Students’ admission and attainment



Human resource and teaching-learning



Assessment policy



Research output and impact



Financial resources



Community outreach programs



Quality assurance system



Feedback and perception of stakeholders



NEET Scores, elective courses, clinical experiences

Under the ‘curriculum’ criterion, QCI will assess the medical colleges’ curriculum and compliance with NMC regulations. The number of value-added or elective courses offered by the medical colleges will also be assessed and rated under this criterion.

Under the ‘practical/hand on/clinical experiences’ criterion, QCI will assess the availability and quality of medical colleges in implementing the mandatory hands-on experiences in clinical and procedural skill laboratories.
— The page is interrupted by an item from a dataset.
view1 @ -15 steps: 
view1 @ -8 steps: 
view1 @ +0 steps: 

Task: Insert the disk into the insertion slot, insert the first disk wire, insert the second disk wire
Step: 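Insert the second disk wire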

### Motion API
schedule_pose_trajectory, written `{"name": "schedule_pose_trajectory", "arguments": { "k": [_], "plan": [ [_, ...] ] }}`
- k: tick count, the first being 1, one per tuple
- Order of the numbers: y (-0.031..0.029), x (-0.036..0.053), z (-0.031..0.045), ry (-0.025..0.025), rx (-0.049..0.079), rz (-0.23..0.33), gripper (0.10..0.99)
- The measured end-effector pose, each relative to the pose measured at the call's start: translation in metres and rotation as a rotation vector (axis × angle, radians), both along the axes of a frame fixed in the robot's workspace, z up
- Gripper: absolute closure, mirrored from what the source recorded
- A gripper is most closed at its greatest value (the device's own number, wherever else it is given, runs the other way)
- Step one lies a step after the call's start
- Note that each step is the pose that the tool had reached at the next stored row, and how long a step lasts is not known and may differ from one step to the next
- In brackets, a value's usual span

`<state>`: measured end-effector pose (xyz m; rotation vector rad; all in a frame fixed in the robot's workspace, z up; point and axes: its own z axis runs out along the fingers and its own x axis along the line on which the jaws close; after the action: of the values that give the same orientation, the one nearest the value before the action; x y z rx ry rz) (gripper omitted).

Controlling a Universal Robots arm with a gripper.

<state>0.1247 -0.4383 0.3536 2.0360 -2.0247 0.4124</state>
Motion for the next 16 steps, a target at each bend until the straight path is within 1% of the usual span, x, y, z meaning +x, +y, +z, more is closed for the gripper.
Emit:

Marks will also be allotted on the basis of the number of total enrolled students deputed for the District Residency Programme (DRP) in PG medical programmes.

Library facilities, laboratories, audio-visual aids for teaching, guidance and counseling, remedial intervention, prevention of ragging and gender harassment in medical colleges will be assessed under ‘teaching-learning environment’ criterion.

Students’ NEET scores for admission, competence in healthcare settings and their placement records will be evaluated under ‘students admission and attainment of competence’.

Under the ‘human resource and teaching-learning’ criterion, medical colleges will be rated on the basis of faculty requirements for the UG and PG programmes, types of teaching and clinical training methods employed by faculties.

For ‘assessment policy: formative, internal and summative assessment’ criterion, QCI team will assess the tools and techniques used for the formative, internal and summative assessments in line with the competence-based curriculum of NMC. Number of research papers published, citations received, and funded research projects completed, number of patent filed and granted will be evaluated under criterion of ‘research output and impact’

Under ‘financial resources: recurring and non-recurring expenditures’ criterion, QCI team will assess the amount spent on procurement of consumable materials and articles in laboratories, purchasing of books and journals,improving facilities and conducting professional development programs for faculty staff.

Under ‘community outreach programs’ criterion, medical colleges will be assessed on the number of villages and families adopted and the number of medical camps organised.Medical colleges will be assessed based on their compliance with Standard Operating Procedures (SOPs) established by specialized accreditation bodies under the ‘Quality Assurance System (QAS)’ criterion.

Under the ‘feedback and perception of stakeholders’ criterion, QCI teams will record the feedback and information about the perception of stakeholders of medical colleges on its quality.

The objective of QCI rating and assessment of medical colleges is to “ensure transparency in the assessment process and provide reliable information to stakeholders including students, parents, and the medical community.”

However, NMC is being criticised for not making infrastructure and related assessment reports of medical colleges available on its official website, nmc.org.in. In its “Establishment of medical institutions, assessment and rating regulations, 2023,” NMC has said that it will make only the latest annual assessment results and ratings of medical colleges and institutions available on the NMC official website and not reports.

According to the union health ministry's data, there are 315 private medical colleges with 44,365 MBBS seats and 389 government medical colleges with 51,912 MBBS seats.